Source records
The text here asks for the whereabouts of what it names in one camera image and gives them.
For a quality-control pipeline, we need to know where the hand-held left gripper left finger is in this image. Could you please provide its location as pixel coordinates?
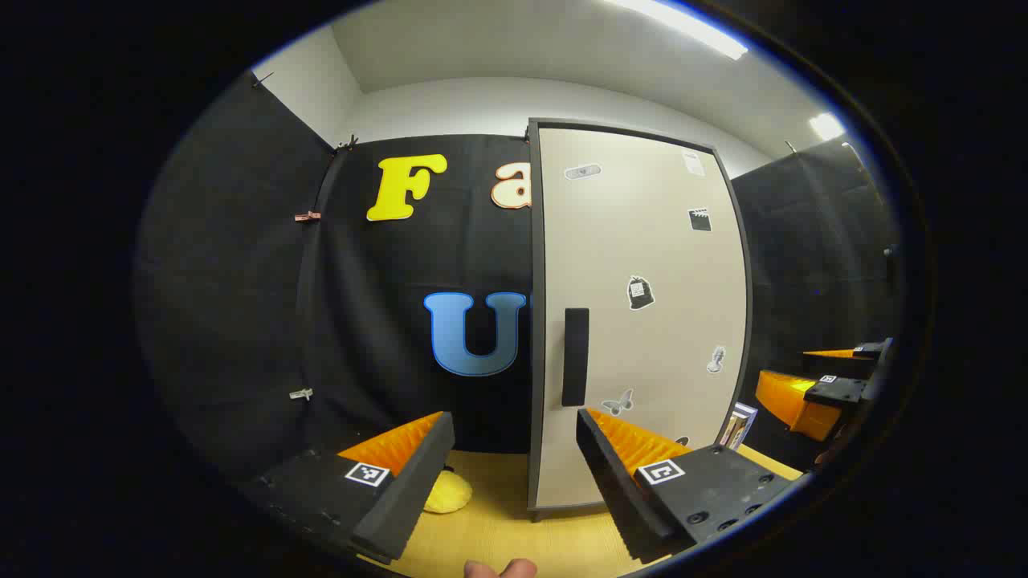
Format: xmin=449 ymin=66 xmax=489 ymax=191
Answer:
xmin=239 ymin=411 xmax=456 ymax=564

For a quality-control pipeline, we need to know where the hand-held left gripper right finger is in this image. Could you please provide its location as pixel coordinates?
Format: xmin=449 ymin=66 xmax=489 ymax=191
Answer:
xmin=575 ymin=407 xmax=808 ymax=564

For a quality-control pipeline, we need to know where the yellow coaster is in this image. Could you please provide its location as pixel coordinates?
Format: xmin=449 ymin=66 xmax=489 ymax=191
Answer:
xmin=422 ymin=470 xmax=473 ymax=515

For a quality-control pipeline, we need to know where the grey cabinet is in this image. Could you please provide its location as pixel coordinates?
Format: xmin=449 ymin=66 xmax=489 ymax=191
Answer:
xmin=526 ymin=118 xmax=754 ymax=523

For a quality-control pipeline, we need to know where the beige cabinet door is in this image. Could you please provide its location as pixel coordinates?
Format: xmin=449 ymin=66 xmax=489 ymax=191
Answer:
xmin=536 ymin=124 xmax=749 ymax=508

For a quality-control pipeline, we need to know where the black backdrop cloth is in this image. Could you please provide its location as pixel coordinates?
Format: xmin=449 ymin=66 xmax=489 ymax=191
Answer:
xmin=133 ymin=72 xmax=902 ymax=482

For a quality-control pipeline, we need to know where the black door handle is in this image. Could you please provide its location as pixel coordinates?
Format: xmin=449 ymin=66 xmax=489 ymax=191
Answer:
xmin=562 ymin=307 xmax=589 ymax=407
---
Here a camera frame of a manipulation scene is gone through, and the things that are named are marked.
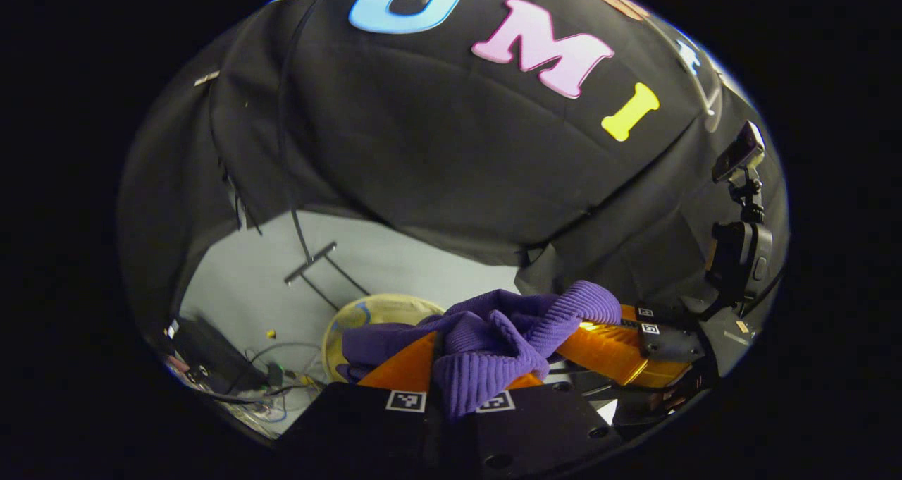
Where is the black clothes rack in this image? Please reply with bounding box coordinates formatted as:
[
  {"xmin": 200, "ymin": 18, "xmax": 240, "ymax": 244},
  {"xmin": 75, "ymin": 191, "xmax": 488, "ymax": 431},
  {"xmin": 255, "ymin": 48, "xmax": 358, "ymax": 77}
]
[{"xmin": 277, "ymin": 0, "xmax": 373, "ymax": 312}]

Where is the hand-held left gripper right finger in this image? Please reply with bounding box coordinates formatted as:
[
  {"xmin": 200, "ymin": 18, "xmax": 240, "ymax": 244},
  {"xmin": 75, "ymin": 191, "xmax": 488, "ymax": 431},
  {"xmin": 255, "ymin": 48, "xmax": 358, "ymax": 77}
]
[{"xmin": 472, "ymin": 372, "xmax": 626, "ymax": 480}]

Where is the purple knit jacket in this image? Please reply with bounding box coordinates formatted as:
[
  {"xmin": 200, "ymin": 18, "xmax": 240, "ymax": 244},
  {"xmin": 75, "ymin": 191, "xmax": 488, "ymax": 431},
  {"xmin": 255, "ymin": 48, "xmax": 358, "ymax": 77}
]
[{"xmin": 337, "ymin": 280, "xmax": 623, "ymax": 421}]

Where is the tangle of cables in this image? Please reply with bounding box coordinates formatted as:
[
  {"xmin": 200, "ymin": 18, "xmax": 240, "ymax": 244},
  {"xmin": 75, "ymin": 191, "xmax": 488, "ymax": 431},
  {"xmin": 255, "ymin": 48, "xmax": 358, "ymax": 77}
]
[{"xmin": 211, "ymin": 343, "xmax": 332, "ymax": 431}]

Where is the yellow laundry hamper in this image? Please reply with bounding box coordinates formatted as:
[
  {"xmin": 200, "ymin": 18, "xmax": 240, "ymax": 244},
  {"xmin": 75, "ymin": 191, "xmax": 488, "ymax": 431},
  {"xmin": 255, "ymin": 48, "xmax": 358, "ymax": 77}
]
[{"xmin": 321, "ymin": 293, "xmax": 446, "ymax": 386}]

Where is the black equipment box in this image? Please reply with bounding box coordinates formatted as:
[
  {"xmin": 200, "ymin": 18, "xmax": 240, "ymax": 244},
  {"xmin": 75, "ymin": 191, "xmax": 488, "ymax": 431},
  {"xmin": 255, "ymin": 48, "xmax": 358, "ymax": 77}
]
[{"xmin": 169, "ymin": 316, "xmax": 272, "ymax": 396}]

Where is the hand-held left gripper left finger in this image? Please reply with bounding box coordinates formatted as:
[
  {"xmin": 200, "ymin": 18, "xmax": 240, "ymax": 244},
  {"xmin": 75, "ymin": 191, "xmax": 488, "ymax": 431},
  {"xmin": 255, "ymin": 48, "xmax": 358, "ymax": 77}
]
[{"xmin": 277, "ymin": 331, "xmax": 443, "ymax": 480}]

* Task directions
Nothing but the lines above from the one that has "The text here" down to the one that has "right finger is" belongs in the answer, copied exactly, without pictures.

* Solution to the exercise
The text here asks for the whereabouts of what it names in one camera image and gives them.
For a quality-control pipeline, we need to know where the hand-held left gripper left finger is in this image. Could you please provide its location as pixel coordinates?
Format: xmin=449 ymin=66 xmax=489 ymax=191
Answer:
xmin=239 ymin=411 xmax=456 ymax=564

For a quality-control pipeline, we need to know where the hand-held left gripper right finger is in this image. Could you please provide its location as pixel coordinates?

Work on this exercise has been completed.